Baynative, are you doing WA pings now?
Yeah, and the Darwin Awardee who said that was killed in the eruption. He, of all people, should have known better.
Blessed are the risk-takers, for they shall receive their reward!
Darn, I have lots of great pics that I've downloaded, but they're all on my computer at home. I'll have to post a few when I get home from work.
Good grief... they went to see it, because it was a volcano ;~D
I have no personal memories,, but my first cousin once-removed was in a little plane over it when it erupted.
FWIW, she lived to tell the tale and sell her photos and write about it.
Is she a blonde, fortiesh woman? -We saw an interview last night on PBS with a woman who was in a plane... She showed pictures taken right then that I don't think were widely seen before.
Ah...Yes....My son's 10th Birthday!!!
We were watching a special on TV last night that had an interview with her. Or at least with ~someone~ that was in little plane over it when it erupted. I guess there can't be too many of them. ;~D
Ah...Yes....My son's 10th Birthday!!!
Actually, I don't know the color of her hair; we're not at all close. But she's older than 40, probably closer to 60. Her name is Dorothy Something-or-other. She and her husband are geologists and they had hired a plane for the day to snap photos and check on changes. Very probably, that is the one y'all saw.
The cloud of ash reached Missoula, Montana (~400 miles downwind) by late that afternoon. It turned dark earlier than usual that evening, like a storm was comong. We got about 2 inches of ash in all by the next morning and were locked in our apartment for 4 days before a rain-storm finally turned the fluffy stuff into concrete.
It shut the town down because they said NOT to use your car as the ash was fine particles of volcanic glass which would get through the filters and erode the pistons and rings.
Reposting from another thread:
I was in high school... on a band trip up to Victoria, B.C. for a big parade. After the parade we got back to the bus, and the bus driver was listening to the radio... CBC radio was saying that volcanic bombs the size of volkswagons were falling on Seattle, Tacoma and Olympia. Lava was flowing into Tacoma... pretty much wiping out western Washington.
The band director found a phone where he could call the U.S. and let us know that the reports were slightly exaggerated. :-)
No, really... the size of volkswagons they were. :-)
The collective apoplexy that the local TV news was doing was just too much. They kept harping on the ash... that to breathe even the slightest bit was certain death. Surgical masks sold out everywhere. People were making huge cardboard and duct tape air filtering gizmos for their cars.

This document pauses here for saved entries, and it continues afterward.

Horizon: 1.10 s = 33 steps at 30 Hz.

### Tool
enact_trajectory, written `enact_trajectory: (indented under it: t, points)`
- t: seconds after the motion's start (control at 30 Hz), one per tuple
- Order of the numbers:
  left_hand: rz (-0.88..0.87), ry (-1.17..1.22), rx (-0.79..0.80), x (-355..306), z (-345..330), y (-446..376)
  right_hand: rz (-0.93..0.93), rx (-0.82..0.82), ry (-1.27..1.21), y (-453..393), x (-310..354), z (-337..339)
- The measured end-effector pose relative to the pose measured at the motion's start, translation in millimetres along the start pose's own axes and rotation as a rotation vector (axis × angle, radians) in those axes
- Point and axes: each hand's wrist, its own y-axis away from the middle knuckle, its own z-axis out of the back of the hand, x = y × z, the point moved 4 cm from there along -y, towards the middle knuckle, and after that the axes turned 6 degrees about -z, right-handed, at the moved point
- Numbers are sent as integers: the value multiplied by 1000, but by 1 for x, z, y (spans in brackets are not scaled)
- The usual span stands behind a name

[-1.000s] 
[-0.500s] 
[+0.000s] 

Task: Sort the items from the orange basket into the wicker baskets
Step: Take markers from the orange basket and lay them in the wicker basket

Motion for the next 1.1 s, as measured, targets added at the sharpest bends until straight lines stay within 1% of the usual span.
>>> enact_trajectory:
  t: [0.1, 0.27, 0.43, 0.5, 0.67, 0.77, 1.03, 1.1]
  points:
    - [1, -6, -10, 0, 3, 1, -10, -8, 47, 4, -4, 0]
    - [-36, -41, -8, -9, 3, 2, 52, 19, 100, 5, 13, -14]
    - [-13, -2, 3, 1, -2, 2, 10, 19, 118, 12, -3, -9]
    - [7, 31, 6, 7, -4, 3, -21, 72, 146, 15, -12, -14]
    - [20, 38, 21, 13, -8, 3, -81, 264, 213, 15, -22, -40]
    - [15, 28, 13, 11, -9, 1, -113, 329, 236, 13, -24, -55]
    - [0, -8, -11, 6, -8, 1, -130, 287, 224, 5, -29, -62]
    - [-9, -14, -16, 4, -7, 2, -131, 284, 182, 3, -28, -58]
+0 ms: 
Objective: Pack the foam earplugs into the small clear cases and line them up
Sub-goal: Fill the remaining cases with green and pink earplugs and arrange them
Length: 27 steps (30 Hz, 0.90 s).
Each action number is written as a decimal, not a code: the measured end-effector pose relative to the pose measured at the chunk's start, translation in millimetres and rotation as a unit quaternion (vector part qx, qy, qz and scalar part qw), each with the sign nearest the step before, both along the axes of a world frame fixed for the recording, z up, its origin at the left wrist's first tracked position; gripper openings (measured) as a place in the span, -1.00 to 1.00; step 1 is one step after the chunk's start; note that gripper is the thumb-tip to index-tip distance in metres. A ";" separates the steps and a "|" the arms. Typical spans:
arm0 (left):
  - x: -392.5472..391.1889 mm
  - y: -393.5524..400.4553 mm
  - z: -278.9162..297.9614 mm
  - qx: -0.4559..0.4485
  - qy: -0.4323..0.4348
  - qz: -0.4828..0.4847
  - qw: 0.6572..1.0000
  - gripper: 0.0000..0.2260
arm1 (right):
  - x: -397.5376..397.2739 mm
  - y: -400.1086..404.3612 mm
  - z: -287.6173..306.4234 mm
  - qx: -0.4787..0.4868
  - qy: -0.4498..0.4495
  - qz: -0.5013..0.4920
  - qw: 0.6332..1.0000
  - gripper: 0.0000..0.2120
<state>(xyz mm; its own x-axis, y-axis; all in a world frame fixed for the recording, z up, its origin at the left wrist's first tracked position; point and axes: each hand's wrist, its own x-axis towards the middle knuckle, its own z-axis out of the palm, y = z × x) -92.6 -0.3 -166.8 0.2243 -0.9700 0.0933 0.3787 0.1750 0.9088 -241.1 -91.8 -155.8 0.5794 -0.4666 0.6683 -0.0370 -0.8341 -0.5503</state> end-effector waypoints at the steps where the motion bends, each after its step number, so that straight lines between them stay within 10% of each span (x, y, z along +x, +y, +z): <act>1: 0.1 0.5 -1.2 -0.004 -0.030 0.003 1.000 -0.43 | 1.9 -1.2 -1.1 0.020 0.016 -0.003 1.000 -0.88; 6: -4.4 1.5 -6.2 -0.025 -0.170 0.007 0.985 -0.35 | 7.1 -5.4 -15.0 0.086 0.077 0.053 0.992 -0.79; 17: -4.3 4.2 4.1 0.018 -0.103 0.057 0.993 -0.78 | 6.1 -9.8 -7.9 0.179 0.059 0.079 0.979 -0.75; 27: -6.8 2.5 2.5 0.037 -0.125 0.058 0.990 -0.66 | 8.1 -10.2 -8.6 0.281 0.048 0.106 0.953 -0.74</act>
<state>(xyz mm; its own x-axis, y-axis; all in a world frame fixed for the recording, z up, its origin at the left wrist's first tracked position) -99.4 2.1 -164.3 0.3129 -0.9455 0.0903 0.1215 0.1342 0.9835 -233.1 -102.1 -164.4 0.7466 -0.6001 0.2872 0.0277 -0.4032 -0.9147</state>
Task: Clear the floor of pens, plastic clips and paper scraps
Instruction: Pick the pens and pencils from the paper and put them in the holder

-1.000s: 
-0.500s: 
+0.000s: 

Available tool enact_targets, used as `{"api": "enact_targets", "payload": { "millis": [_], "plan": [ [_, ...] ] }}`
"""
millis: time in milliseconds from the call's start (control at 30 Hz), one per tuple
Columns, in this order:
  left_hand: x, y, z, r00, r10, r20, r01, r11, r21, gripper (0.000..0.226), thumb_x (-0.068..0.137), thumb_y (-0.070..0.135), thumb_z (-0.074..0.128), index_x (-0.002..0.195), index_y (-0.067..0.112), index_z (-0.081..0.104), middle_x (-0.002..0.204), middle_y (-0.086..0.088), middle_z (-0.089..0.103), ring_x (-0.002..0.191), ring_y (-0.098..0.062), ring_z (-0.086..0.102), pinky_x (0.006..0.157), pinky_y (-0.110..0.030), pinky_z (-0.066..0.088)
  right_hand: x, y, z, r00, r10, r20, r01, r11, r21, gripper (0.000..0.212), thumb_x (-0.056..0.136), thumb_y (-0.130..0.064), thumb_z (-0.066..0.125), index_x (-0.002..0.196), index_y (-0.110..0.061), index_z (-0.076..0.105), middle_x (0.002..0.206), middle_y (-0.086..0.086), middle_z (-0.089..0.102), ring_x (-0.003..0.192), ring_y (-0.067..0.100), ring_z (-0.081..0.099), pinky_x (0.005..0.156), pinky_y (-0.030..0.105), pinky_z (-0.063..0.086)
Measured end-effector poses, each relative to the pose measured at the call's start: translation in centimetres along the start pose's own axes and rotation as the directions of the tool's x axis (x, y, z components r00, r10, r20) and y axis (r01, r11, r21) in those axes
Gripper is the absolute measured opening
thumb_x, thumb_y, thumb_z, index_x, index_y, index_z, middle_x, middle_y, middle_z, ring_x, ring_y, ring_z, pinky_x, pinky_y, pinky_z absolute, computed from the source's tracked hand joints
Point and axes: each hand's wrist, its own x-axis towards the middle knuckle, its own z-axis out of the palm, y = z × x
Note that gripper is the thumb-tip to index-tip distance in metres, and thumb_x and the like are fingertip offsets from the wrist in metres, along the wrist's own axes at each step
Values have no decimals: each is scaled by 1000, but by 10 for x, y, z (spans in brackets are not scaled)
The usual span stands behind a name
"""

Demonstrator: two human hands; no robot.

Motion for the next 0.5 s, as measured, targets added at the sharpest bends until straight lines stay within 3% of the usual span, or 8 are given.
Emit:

But most of western WA barely even got a discernable dusting of ash. Eastern WA was a different story... over there they were knee-deep in the stuff and it was a pretty horrific mess.
The worst part was that you couldn't just wash it away with water. Water just turned it into a sort of paste. Like wet cement.
It was a mess downwind for a long time. I went to college in Eastern WA in 1986, and ash was still everywhere... would blow around when it was dry, and just turn to paste when it was wet. You can still see it now in undisturbed areas... it just doesn't soak in.
I was in 8th grade I guess... and I remember seeing a few of the minor eruptions from our boat on Puget Sound.
I think I was in Yard Birds Market in Olympia with my dad on May 18. I remember listening to the radio in the sporting good dept with the store clerk.
I remember that there was quite a number of cottage industries that cropped up, making all sorts of stuff out of the ash.
My favorite was the "ash" trays. Heh.